■ **ABOUT THIS EXERCISE**
Transcribe the full listing below, word for word, without pictures.

.....

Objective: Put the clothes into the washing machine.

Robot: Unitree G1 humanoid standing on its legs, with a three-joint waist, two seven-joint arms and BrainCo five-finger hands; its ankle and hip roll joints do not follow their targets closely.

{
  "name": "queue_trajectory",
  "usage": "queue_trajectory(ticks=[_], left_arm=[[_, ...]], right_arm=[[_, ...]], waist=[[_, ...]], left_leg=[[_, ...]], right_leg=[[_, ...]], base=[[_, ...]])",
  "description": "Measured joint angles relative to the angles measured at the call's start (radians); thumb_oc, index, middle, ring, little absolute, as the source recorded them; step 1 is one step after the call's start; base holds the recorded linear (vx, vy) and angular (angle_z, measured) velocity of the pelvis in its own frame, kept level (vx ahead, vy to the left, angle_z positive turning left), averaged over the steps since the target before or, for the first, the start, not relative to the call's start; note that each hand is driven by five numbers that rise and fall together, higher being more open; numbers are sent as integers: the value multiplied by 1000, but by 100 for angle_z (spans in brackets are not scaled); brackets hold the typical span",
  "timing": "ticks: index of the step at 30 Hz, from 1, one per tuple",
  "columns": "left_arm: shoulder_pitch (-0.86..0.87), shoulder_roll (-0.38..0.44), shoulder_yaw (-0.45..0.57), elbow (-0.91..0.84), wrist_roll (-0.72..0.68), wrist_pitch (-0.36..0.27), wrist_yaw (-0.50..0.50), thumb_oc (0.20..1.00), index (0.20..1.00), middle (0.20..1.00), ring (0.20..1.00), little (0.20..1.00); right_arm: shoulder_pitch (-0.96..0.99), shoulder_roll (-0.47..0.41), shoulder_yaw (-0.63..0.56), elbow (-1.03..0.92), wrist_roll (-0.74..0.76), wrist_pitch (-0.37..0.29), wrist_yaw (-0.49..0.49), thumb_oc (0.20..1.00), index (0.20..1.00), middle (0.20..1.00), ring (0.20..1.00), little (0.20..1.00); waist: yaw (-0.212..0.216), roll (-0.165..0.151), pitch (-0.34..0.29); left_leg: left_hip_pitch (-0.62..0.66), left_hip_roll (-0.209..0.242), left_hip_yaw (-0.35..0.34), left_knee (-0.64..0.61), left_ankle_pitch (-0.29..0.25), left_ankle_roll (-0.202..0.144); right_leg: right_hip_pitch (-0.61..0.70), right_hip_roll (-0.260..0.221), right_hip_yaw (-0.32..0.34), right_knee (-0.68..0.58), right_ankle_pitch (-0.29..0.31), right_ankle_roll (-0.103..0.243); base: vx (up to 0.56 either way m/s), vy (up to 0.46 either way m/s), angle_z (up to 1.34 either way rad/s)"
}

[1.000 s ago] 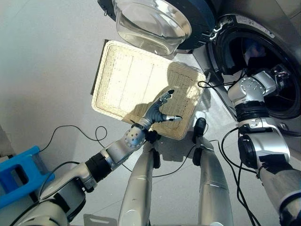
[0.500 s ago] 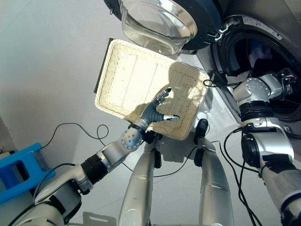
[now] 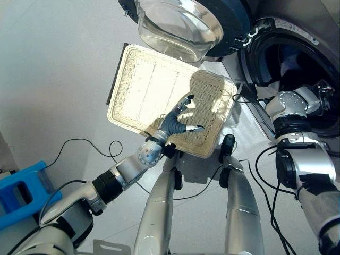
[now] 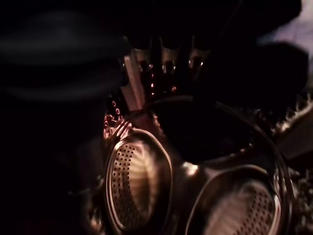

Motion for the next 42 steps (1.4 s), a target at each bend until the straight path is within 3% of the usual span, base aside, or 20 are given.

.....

■ **TASK ANSWER**
Objective: Put the clothes into the washing machine.

Robot: Unitree G1 humanoid standing on its legs, with a three-joint waist, two seven-joint arms and BrainCo five-finger hands; its ankle and hip roll joints do not follow their targets closely.

{
  "name": "queue_trajectory",
  "usage": "queue_trajectory(ticks=[_], left_arm=[[_, ...]], right_arm=[[_, ...]], waist=[[_, ...]], left_leg=[[_, ...]], right_leg=[[_, ...]], base=[[_, ...]])",
  "description": "Measured joint angles relative to the angles measured at the call's start (radians); thumb_oc, index, middle, ring, little absolute, as the source recorded them; step 1 is one step after the call's start; base holds the recorded linear (vx, vy) and angular (angle_z, measured) velocity of the pelvis in its own frame, kept level (vx ahead, vy to the left, angle_z positive turning left), averaged over the steps since the target before or, for the first, the start, not relative to the call's start; note that each hand is driven by five numbers that rise and fall together, higher being more open; numbers are sent as integers: the value multiplied by 1000, but by 100 for angle_z (spans in brackets are not scaled); brackets hold the typical span",
  "timing": "ticks: index of the step at 30 Hz, from 1, one per tuple",
  "columns": "left_arm: shoulder_pitch (-0.86..0.87), shoulder_roll (-0.38..0.44), shoulder_yaw (-0.45..0.57), elbow (-0.91..0.84), wrist_roll (-0.72..0.68), wrist_pitch (-0.36..0.27), wrist_yaw (-0.50..0.50), thumb_oc (0.20..1.00), index (0.20..1.00), middle (0.20..1.00), ring (0.20..1.00), little (0.20..1.00); right_arm: shoulder_pitch (-0.96..0.99), shoulder_roll (-0.47..0.41), shoulder_yaw (-0.63..0.56), elbow (-1.03..0.92), wrist_roll (-0.74..0.76), wrist_pitch (-0.37..0.29), wrist_yaw (-0.49..0.49), thumb_oc (0.20..1.00), index (0.20..1.00), middle (0.20..1.00), ring (0.20..1.00), little (0.20..1.00); waist: yaw (-0.212..0.216), roll (-0.165..0.151), pitch (-0.34..0.29); left_leg: left_hip_pitch (-0.62..0.66), left_hip_roll (-0.209..0.242), left_hip_yaw (-0.35..0.34), left_knee (-0.64..0.61), left_ankle_pitch (-0.29..0.25), left_ankle_roll (-0.202..0.144); right_leg: right_hip_pitch (-0.61..0.70), right_hip_roll (-0.260..0.221), right_hip_yaw (-0.32..0.34), right_knee (-0.68..0.58), right_ankle_pitch (-0.29..0.31), right_ankle_roll (-0.103..0.243); base: vx (up to 0.56 either way m/s), vy (up to 0.46 either way m/s), angle_z (up to 1.34 either way rad/s)"
}

[1.000 s ago] 
[0.500 s ago] 
[now] 
[now] 

Motion for the next 42 steps (1.4 s), a target at each bend until the straight path is within 3% of the usual span, base aside, or 20 are given.

This output requires nothing further.